I’ve been banging my head against a C# coding problem for the last few days.
The problem is this - we're developing a Unity plugin and issuing the code as DLLs for use by game developers. The developers would then plumb code from our DLLs into their Unity programmes by drag-and drop.
So far so good.
Unfortunately one of the compilers that some developers use to build for Android (IL2CPP) breaks if it encounters managed iOS code, and we use some plugin code on iOS and Android to detect hardware capabilites.

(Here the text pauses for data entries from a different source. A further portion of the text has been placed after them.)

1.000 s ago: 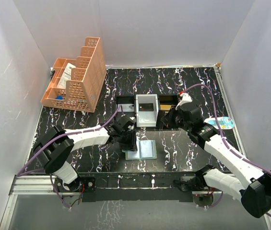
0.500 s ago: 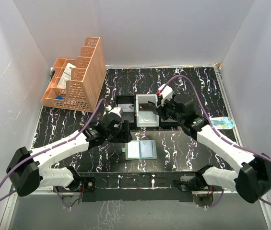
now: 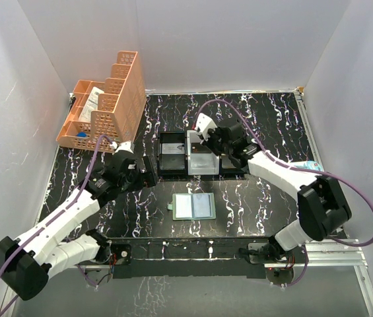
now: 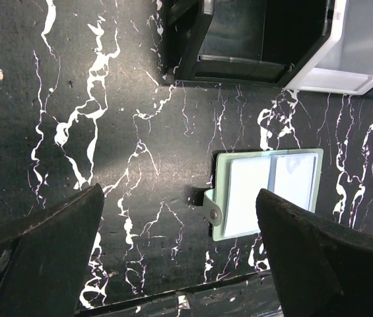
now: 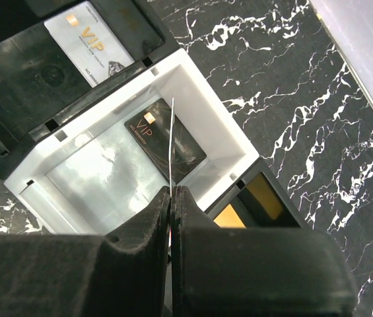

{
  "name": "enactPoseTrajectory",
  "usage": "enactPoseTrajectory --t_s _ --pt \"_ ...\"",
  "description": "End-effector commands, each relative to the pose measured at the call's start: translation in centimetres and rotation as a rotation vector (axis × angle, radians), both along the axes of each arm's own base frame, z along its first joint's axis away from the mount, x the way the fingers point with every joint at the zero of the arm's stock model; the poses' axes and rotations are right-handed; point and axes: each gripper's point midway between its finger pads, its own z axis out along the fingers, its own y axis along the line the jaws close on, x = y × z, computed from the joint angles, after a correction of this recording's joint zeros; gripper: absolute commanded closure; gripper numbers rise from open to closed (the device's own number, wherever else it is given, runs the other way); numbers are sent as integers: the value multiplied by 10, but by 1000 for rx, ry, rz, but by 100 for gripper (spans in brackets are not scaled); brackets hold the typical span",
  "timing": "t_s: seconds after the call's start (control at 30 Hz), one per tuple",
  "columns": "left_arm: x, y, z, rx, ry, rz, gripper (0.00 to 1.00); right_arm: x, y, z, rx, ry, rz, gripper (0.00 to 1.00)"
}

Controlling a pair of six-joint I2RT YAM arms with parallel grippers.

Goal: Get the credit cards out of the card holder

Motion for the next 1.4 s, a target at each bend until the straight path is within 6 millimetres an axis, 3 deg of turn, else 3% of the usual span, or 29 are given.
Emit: enactPoseTrajectory --t_s 0.0,0.4,0.6,0.7,0.87,1.2,1.37 --pt "-9 9 -6 18 14 8 1 25 13 31 -7 -108 21 100" --pt "-18 29 11 86 -35 -4 1 45 22 0 -144 -148 76 100" --pt "-19 29 14 67 -48 -8 1 62 18 -20 -239 -156 63 100" --pt "-20 27 13 66 -40 -12 1 70 19 -16 -252 -213 62 100" --pt "-19 26 12 67 -34 -15 1 81 20 -41 -313 -183 70 100" --pt "-23 21 11 42 -14 -31 1 76 28 -80 -397 -98 122 100" --pt "-24 20 12 30 -12 -33 1 67 32 -92 -404 -57 142 91"
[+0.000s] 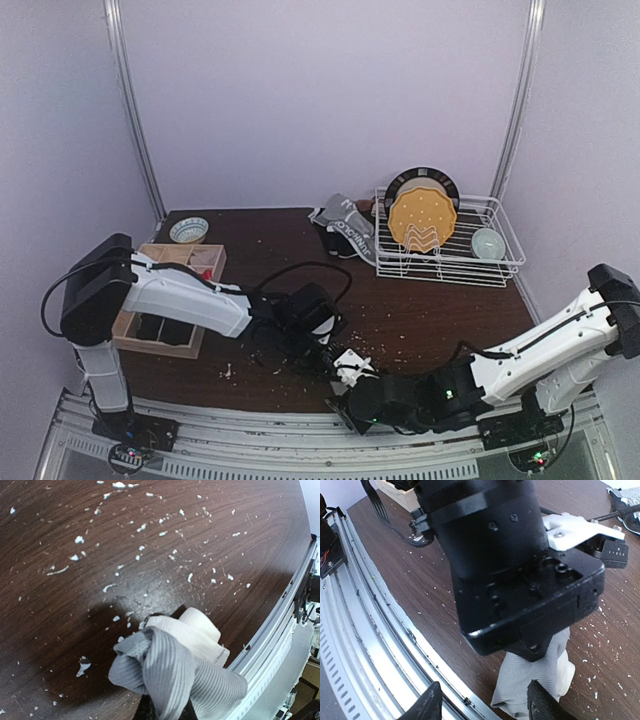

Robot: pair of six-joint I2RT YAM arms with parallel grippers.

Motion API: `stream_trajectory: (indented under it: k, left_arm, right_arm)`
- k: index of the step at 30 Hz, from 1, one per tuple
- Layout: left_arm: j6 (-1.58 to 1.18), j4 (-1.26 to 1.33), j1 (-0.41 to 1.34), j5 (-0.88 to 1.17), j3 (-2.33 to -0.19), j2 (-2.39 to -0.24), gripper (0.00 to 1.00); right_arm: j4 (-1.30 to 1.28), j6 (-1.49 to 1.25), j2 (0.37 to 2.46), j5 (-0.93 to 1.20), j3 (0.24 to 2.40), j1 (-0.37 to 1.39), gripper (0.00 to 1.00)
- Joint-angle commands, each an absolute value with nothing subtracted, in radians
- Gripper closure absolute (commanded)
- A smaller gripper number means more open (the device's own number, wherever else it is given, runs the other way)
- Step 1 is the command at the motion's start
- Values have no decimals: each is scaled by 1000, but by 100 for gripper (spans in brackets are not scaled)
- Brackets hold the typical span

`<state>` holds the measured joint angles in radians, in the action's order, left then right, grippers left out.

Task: Roll the underwear
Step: Roll the underwear at the center of the board.

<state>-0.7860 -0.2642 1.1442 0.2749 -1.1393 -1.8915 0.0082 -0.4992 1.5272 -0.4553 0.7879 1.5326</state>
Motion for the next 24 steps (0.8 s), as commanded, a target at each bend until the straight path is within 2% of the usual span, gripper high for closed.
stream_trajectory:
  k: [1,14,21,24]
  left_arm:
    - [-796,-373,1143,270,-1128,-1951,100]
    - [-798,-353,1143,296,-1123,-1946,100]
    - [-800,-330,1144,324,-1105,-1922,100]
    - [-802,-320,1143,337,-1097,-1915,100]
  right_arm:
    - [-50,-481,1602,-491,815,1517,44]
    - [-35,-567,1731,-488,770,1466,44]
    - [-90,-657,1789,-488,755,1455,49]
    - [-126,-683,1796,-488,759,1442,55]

Specifically, "IL2CPP requires that all native methods used in managed code be present at link time, where Mono does not,” as quoted in https://forum.unity.com/threads/build-fails-with-il2cpp.523955/ - the native methods in managed code being our iOS plugin in this case.
Now, normally we’d just wrap the code in an #if UNITY_IOS preprocessor directive, job done. But because we’re compiling the code into DLLs to ship, we’d need to make the choice at compile time. Which means that we can either compile a version that works on Android, or a version that works on iOS, but not both.
I’ve tried several routes to get around this, none of which has worked as yet. As soon as there’s a reference to the iOS code (eg in a switch statement to only use it at runtime) the Android compiler will follow the path to the native iOS methods, be unable to parse them, and Error. But if I try stripping out the code with a preprocessor directive, it no longer works on iPhone, because we’ve stripped the code out of the DLL.
I know there must be a solution to this, presumably involving loading the class at runtime, as otherwise how could you create a single package in C# for anything that ran on different types of hardware? But at the moment I still don’t know how to crack it.